[Source records]

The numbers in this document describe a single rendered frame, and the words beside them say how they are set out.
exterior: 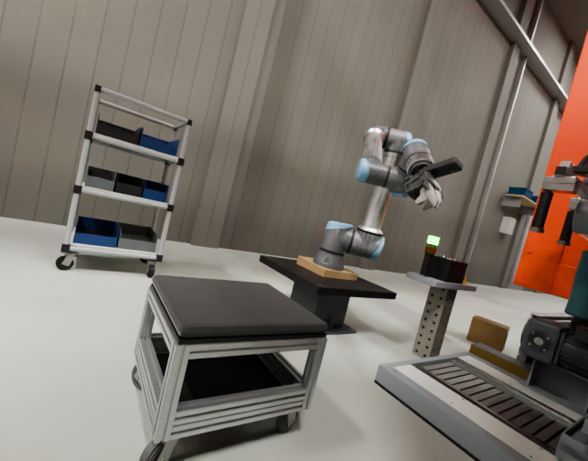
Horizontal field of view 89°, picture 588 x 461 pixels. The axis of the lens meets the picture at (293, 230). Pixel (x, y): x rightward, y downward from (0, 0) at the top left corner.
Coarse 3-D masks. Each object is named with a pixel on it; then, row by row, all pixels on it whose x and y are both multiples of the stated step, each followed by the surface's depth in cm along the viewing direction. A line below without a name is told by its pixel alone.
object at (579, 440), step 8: (584, 416) 104; (576, 424) 97; (568, 432) 92; (576, 432) 96; (560, 440) 89; (568, 440) 88; (576, 440) 87; (584, 440) 92; (560, 448) 89; (568, 448) 88; (576, 448) 86; (584, 448) 85; (560, 456) 89; (568, 456) 87; (576, 456) 86; (584, 456) 85
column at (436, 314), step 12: (432, 288) 167; (444, 288) 161; (432, 300) 166; (444, 300) 160; (432, 312) 165; (444, 312) 162; (420, 324) 169; (432, 324) 164; (444, 324) 168; (420, 336) 168; (432, 336) 163; (420, 348) 167; (432, 348) 162
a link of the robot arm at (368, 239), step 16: (384, 144) 164; (400, 144) 161; (384, 160) 166; (400, 160) 164; (384, 192) 167; (368, 208) 172; (384, 208) 169; (368, 224) 171; (368, 240) 170; (384, 240) 173; (368, 256) 173
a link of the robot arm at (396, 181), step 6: (396, 168) 117; (390, 174) 116; (396, 174) 116; (402, 174) 114; (390, 180) 117; (396, 180) 116; (402, 180) 115; (390, 186) 118; (396, 186) 117; (402, 186) 117; (390, 192) 122; (396, 192) 120; (402, 192) 118

• REQUIRED WORK: Take the lines above from the one containing "Horizontal field of" to the one containing "column at (436, 314), step" and retype them exactly, both ends included, with nothing added.

• WRITTEN ANSWER:
Horizontal field of view 89°, picture 588 x 461 pixels. The axis of the lens meets the picture at (293, 230). Pixel (x, y): x rightward, y downward from (0, 0) at the top left corner.
Coarse 3-D masks. Each object is named with a pixel on it; then, row by row, all pixels on it whose x and y are both multiples of the stated step, each followed by the surface's depth in cm along the viewing direction. A line below without a name is told by its pixel alone.
object at (579, 440), step 8: (584, 416) 104; (576, 424) 97; (568, 432) 92; (576, 432) 96; (560, 440) 89; (568, 440) 88; (576, 440) 87; (584, 440) 92; (560, 448) 89; (568, 448) 88; (576, 448) 86; (584, 448) 85; (560, 456) 89; (568, 456) 87; (576, 456) 86; (584, 456) 85
column at (436, 314), step 12: (432, 288) 167; (444, 288) 161; (432, 300) 166; (444, 300) 160; (432, 312) 165; (444, 312) 162; (420, 324) 169; (432, 324) 164; (444, 324) 168; (420, 336) 168; (432, 336) 163; (420, 348) 167; (432, 348) 162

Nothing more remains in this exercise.